What you have to do » Print nothing but the lines below starting at the line that holds "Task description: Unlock" and ending at the line that holds "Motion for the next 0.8", including both, each exactly as written.

Data extracts »
»»
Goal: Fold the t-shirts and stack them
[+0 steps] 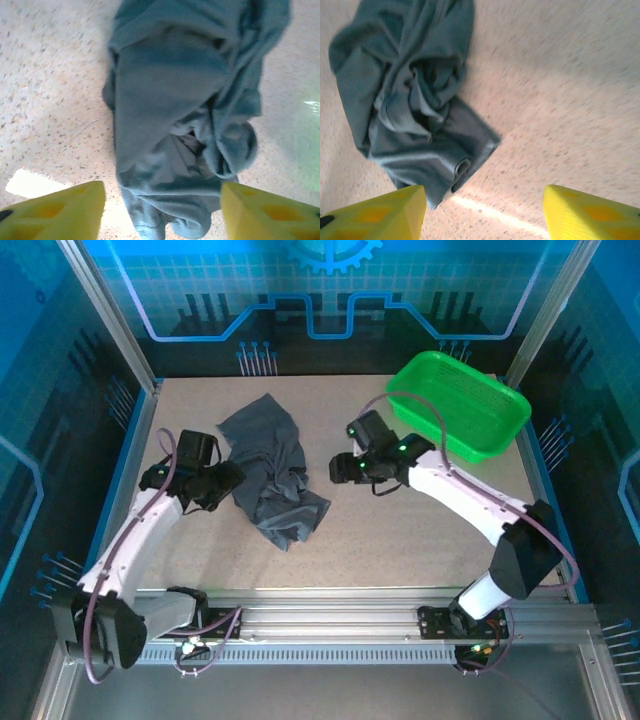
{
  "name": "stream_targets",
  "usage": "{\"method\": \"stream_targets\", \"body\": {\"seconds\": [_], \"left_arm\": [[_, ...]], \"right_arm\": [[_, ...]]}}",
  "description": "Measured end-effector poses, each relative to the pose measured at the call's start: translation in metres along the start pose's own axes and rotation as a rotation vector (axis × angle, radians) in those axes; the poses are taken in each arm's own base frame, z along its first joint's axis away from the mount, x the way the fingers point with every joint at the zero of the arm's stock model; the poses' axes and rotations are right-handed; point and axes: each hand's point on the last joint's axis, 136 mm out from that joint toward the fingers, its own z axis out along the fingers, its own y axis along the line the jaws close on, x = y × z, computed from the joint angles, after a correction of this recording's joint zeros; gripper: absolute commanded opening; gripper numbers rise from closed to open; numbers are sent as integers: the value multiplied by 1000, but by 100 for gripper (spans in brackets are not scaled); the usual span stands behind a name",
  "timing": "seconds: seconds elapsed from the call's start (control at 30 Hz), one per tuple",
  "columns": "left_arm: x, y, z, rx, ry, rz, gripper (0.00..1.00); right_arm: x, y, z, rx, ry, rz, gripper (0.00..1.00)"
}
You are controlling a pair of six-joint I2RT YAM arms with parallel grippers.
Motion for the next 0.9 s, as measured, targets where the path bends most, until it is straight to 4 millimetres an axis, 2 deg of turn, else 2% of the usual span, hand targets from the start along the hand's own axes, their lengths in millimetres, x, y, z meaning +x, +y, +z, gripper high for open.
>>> {"method": "stream_targets", "body": {"seconds": [0.1, 0.2, 0.3, 0.37, 0.47, 0.57, 0.63, 0.77, 0.9], "left_arm": [[-1, 2, 20, -22, 55, -48, 47], [0, -6, 39, -37, 117, -52, 49], [-1, -24, 55, -23, 151, -37, 55], [8, -42, 65, -16, 181, 5, 57], [27, -78, 78, -1, 228, 95, 60], [46, -104, 94, -20, 259, 167, 61], [55, -105, 102, -62, 272, 192, 61], [58, -85, 113, -184, 277, 213, 62], [54, -77, 108, -261, 261, 250, 69]], "right_arm": [[19, 13, 34, -27, 90, -19, 64], [33, 20, 68, -43, 164, -20, 64], [34, 26, 98, -56, 208, -2, 55], [29, 28, 112, -65, 203, 23, 53], [26, 25, 113, -76, 188, 62, 54], [25, 18, 106, -86, 179, 99, 55], [27, 13, 100, -84, 177, 122, 57], [45, 4, 90, -83, 197, 179, 60], [64, -1, 91, -86, 247, 247, 60]]}}
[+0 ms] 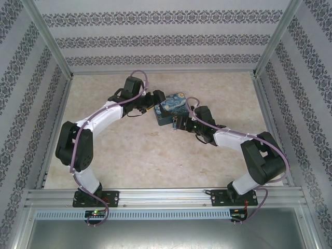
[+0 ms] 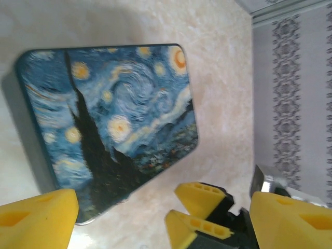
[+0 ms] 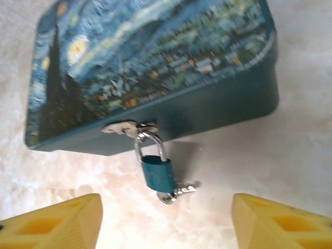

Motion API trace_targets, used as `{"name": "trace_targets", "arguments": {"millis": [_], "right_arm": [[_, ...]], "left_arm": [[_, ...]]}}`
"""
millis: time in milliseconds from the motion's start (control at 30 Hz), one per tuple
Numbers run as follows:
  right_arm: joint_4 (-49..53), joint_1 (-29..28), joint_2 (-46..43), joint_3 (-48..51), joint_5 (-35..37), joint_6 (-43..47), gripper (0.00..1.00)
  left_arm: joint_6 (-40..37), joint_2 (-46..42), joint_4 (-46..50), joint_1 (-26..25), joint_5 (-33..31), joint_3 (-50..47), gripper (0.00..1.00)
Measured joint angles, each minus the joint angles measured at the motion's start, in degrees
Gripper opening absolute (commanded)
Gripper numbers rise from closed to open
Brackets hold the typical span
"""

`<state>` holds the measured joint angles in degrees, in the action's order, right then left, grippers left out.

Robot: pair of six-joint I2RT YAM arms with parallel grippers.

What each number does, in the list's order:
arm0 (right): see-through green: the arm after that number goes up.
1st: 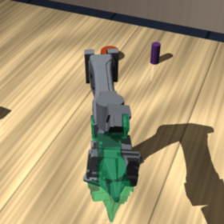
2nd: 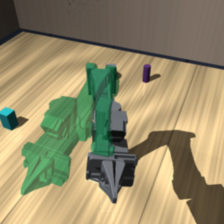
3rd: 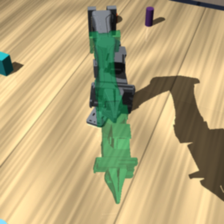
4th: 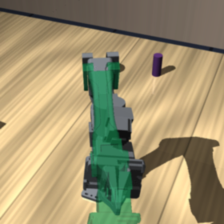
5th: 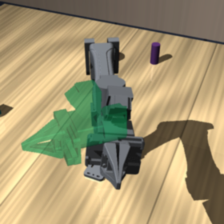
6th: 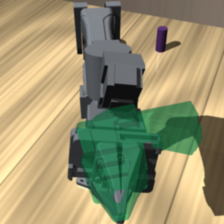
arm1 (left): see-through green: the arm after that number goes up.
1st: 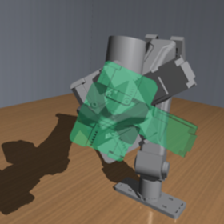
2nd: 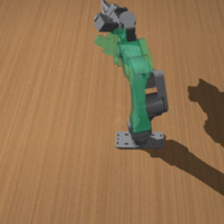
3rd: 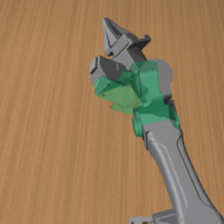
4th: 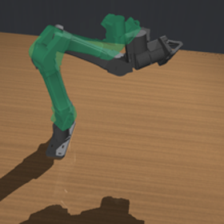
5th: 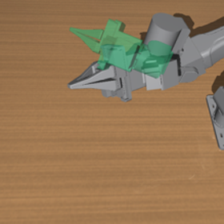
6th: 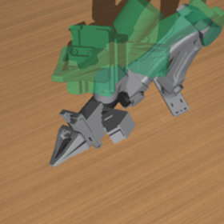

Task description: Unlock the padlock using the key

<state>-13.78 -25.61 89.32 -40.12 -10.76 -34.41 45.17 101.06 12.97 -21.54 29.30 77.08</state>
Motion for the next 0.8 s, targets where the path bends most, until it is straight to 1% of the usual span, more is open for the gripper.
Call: {"name": "trace_targets", "arguments": {"millis": [167,300,500,800], "right_arm": [[-2.38,-0.17,5.11,-0.02,-0.15,0.55,0.54],[-2.97,-0.94,9.11,-0.92,0.04,0.98,0.52],[-4.09,-2.38,11.06,-3.61,-0.31,1.01,0.5],[-4.5,-2.69,13.62,-5.2,-0.79,0.94,0.41]], "left_arm": [[-7.5,6.29,8.74,1.42,-1.01,6.78,0.86],[-10.95,8.94,13.11,1.73,-1.29,9.25,0.86],[-13.09,9.27,15.02,1.73,-1.27,9.42,0.86],[-13.49,9.27,15.15,1.75,-1.25,9.42,0.86]]}}
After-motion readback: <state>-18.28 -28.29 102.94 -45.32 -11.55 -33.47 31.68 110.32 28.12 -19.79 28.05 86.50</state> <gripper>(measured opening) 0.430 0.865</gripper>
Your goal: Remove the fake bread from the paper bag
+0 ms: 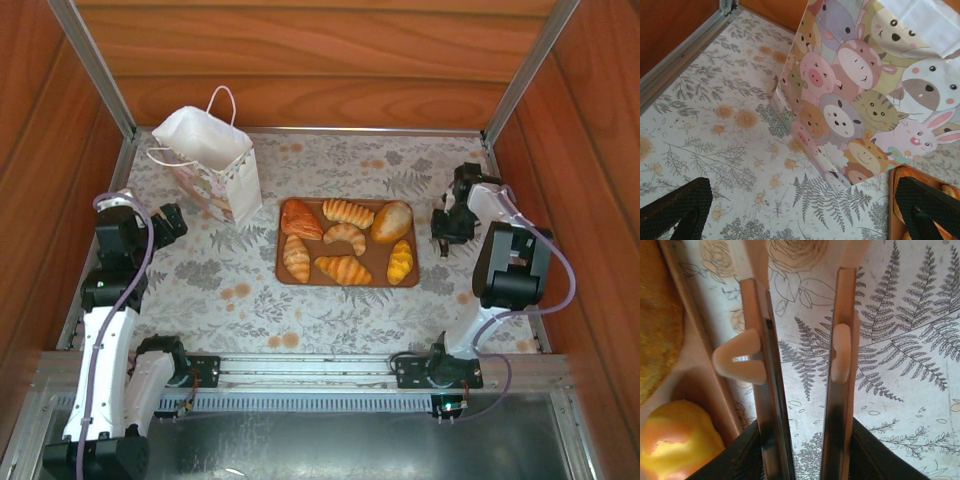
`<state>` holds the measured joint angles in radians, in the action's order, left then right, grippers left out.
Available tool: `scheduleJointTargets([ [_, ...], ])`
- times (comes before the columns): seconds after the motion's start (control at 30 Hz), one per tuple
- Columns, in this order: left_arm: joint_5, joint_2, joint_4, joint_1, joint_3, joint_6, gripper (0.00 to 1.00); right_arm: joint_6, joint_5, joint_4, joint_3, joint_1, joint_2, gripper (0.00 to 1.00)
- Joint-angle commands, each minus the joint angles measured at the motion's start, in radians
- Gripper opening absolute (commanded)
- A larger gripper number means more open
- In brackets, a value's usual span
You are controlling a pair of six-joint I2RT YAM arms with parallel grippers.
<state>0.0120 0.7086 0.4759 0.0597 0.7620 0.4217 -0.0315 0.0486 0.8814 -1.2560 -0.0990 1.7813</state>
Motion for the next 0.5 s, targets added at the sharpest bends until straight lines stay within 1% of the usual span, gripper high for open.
scheduleJointTargets([
  [0.0, -0.021, 0.013, -0.037, 0.011, -0.039, -0.016, 1.0, 0.025, 0.012, 0.029, 0.0, -0.006, 0.044, 0.44],
  [0.2, -0.038, 0.038, -0.078, 0.011, -0.087, -0.003, 1.0, 0.004, 0.049, 0.022, 0.003, -0.005, 0.041, 0.53],
  [0.47, -0.041, 0.061, -0.107, 0.012, -0.096, -0.001, 1.0, 0.01, 0.08, 0.021, 0.016, -0.005, 0.008, 0.6],
])
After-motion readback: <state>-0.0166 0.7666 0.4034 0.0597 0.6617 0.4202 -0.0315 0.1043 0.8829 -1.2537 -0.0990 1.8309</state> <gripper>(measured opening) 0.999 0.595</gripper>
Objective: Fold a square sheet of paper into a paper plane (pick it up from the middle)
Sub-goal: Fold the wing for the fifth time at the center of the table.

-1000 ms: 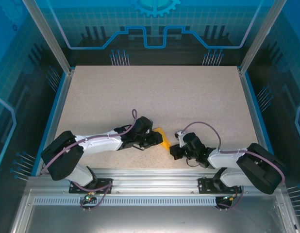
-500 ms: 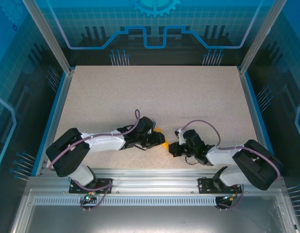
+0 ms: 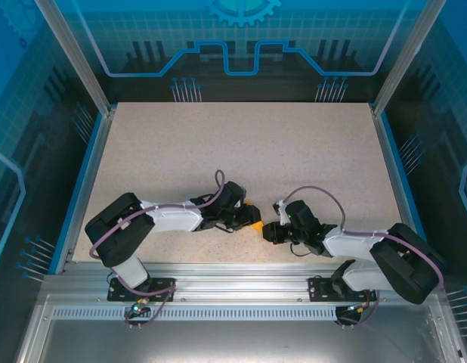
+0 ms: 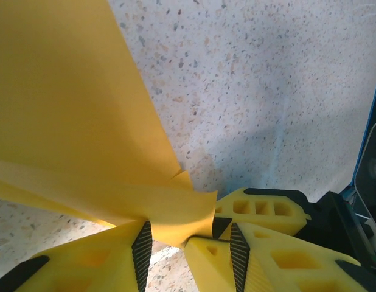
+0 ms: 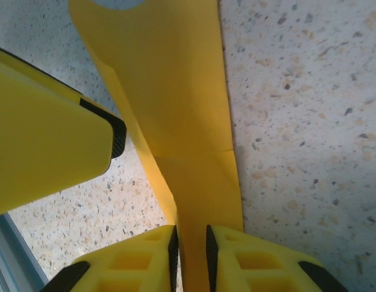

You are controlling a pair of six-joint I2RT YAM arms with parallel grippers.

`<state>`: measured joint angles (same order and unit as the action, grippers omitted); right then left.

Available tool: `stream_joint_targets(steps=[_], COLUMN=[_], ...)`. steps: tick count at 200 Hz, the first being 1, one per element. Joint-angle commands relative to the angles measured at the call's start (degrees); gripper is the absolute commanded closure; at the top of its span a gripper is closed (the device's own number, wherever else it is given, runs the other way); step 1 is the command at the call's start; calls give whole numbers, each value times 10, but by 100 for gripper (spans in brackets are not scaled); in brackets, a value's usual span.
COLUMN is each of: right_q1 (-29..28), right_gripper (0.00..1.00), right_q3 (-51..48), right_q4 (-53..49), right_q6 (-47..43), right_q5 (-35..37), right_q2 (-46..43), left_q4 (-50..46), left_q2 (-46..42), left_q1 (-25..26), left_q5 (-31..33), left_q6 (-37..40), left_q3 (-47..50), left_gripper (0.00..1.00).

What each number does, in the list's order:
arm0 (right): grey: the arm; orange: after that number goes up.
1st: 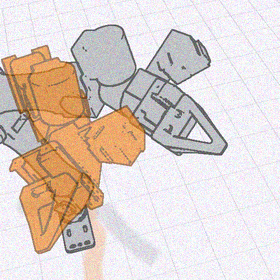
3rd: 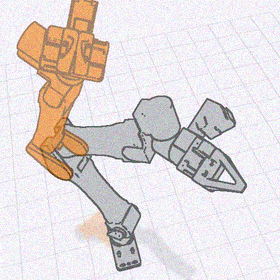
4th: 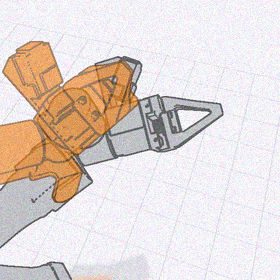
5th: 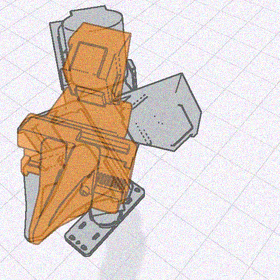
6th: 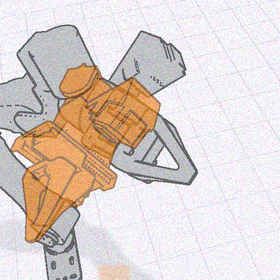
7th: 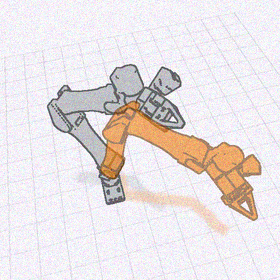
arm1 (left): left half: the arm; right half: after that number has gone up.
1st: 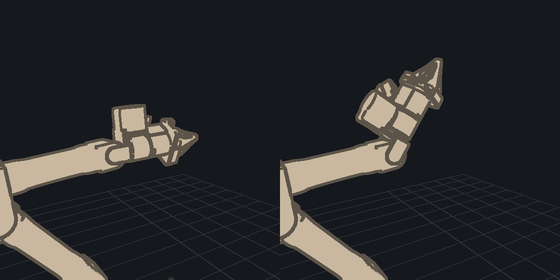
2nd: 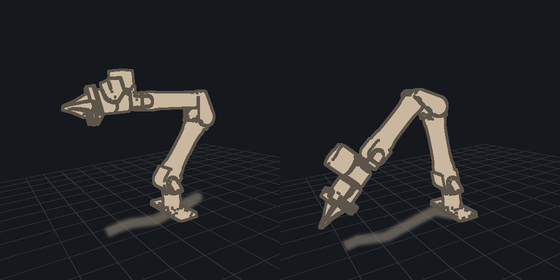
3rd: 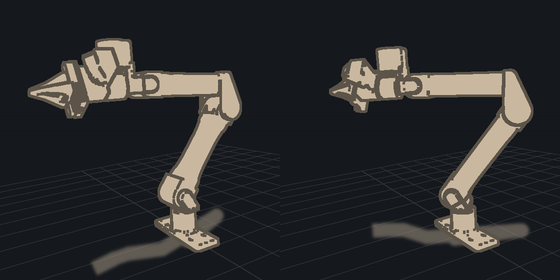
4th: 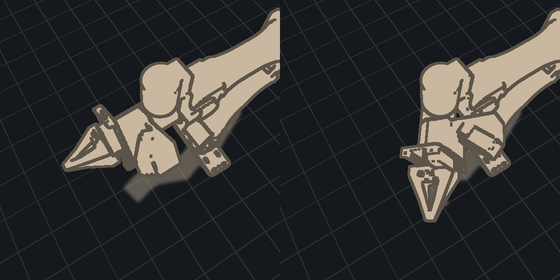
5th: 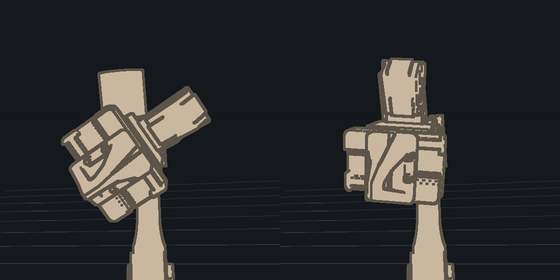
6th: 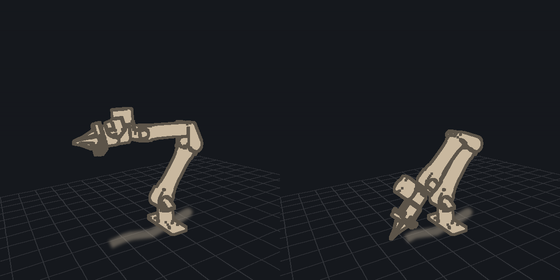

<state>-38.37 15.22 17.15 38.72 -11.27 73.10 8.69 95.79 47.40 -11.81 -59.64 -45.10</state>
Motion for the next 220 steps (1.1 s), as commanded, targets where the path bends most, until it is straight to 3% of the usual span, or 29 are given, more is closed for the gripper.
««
Exercise response »
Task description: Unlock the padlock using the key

<state>-13.78 -25.61 89.32 -40.12 -10.76 -34.41 45.17 101.06 12.97 -21.54 29.30 77.08</state>
Motion for the next 0.8 s, targets where the path bends most, until it is straight to 1% of the usual span, more is open for the gripper.

No more output will be given for this exercise.